The cover of my VHS copy of Dirty Dozen: Deadly Mission
11.30am, Day 2:
Dirty Dozen: The Deadly Mission
Director: Lee H Katzin
Starring: Telly Savalas, Ernest Borgnine, Vince Edwards, Bo Svenson, Vincent Van Patten
Format: VHS (CEL)
Director: Lee H Katzin
Starring: Telly Savalas, Ernest Borgnine, Vince Edwards, Bo Svenson, Vincent Van Patten
Format: VHS (CEL)
Plot: Learning of a Nazi plot to attack Washington DC with a deadly nerve gas, Major Wright (Telly Savalas) leads twelve convicts on a suicide mission deep into occupied France to destroy the secret factory where the poison is made.

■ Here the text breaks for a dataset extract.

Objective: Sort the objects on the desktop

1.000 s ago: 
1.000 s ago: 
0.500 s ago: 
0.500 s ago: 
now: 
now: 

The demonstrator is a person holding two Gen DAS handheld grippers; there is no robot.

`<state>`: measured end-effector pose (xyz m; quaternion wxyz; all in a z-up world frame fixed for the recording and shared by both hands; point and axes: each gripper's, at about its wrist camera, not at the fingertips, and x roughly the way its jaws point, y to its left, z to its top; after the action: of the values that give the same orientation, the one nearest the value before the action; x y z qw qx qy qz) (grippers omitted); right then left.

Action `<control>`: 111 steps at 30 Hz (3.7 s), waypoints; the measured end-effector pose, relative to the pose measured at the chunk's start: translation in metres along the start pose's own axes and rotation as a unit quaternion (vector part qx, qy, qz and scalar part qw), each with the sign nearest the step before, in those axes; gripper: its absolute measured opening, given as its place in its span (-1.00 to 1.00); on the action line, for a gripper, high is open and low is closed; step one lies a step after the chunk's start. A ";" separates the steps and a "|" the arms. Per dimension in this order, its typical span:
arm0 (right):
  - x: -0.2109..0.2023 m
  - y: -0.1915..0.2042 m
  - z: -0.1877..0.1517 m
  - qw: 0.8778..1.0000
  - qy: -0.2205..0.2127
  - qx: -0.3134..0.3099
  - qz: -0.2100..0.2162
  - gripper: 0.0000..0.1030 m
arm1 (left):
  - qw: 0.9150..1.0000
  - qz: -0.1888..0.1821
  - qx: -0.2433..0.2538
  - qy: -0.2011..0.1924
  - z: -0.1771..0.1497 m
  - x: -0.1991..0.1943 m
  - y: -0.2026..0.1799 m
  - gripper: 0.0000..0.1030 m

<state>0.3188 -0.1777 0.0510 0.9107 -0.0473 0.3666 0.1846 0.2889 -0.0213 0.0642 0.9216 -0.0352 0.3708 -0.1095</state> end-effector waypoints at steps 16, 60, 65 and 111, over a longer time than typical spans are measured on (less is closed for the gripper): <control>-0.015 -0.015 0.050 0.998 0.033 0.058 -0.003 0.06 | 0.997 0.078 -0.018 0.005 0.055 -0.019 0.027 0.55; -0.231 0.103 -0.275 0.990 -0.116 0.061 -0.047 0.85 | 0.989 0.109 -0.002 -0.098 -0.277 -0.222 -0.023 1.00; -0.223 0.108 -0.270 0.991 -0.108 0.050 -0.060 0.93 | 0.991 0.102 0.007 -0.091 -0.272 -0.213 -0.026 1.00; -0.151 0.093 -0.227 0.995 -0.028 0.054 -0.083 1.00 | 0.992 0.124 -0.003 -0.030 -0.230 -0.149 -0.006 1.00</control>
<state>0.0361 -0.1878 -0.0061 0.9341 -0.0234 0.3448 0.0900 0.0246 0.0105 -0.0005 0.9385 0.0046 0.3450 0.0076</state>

- Disclosure: I last watched the original Dirty Dozen movie quite a few years ago. I haven't seen any of the TV movie sequels, of which this is the second (following 1985's The Next Mission and before 1988's The Fatal Mission).
- The set up is the same as the first two movies, but with Savalas taking over the Lee Marvin role as the leader assigned to whip 12 condemned prisoners into shape for the big mission. Savalas was one of the original Dirty Dozen but his character was killed off in the first movie, so his Major Wright here is a new character.
- Among the new Dirty Dozen are: Gary Graham (ALIEN NATION TV series) as rebellious Joe Stern; real life brothers Vincent (HELL NIGHT) and James (SAW 4 and 5) Van Patten as the German-looking Webber brothers; Bo Svenson (WALKING TALL) as cunning Fontenac; Randall Cobb (BLIND FURY) as the giant Swede; Thom Mathews (Tommy Jarvis in FRIDAY THE 13TH PART 6) as clean cut Kelly; Paul Picerni (1960s TV series THE UNTOUCHABLES) as counterfeiter Ferruci; and Branco Blace as explosives expert Martinez.
- Director Katzin has some 69 credits to his name, all but a few of them in TV series and TV movies, everything from the Mission Impossible series in the 60s to Miami Vice and Walker Texas Ranger. So he knows how to put together action sequences in a TV format. Writer Mark Rodgers had a similarly-long career in TV.
- This movie opened with a good shootout and there was another soon after the Dozen drop into enemy territory, but things slow down in the middle as the soldiers infiltrate the local population and do lots of sneaking around.
Overall thoughts: This Dirty Dozen sequel is at its best when Nazis are being machine-gunned down and things are blowing up. There's plenty of that at the start and the finish, but it gets dragged down by a slow middle portion. Because it's a TV movie, there's no grittiness, but a solid cast and just enough action makes it watchable.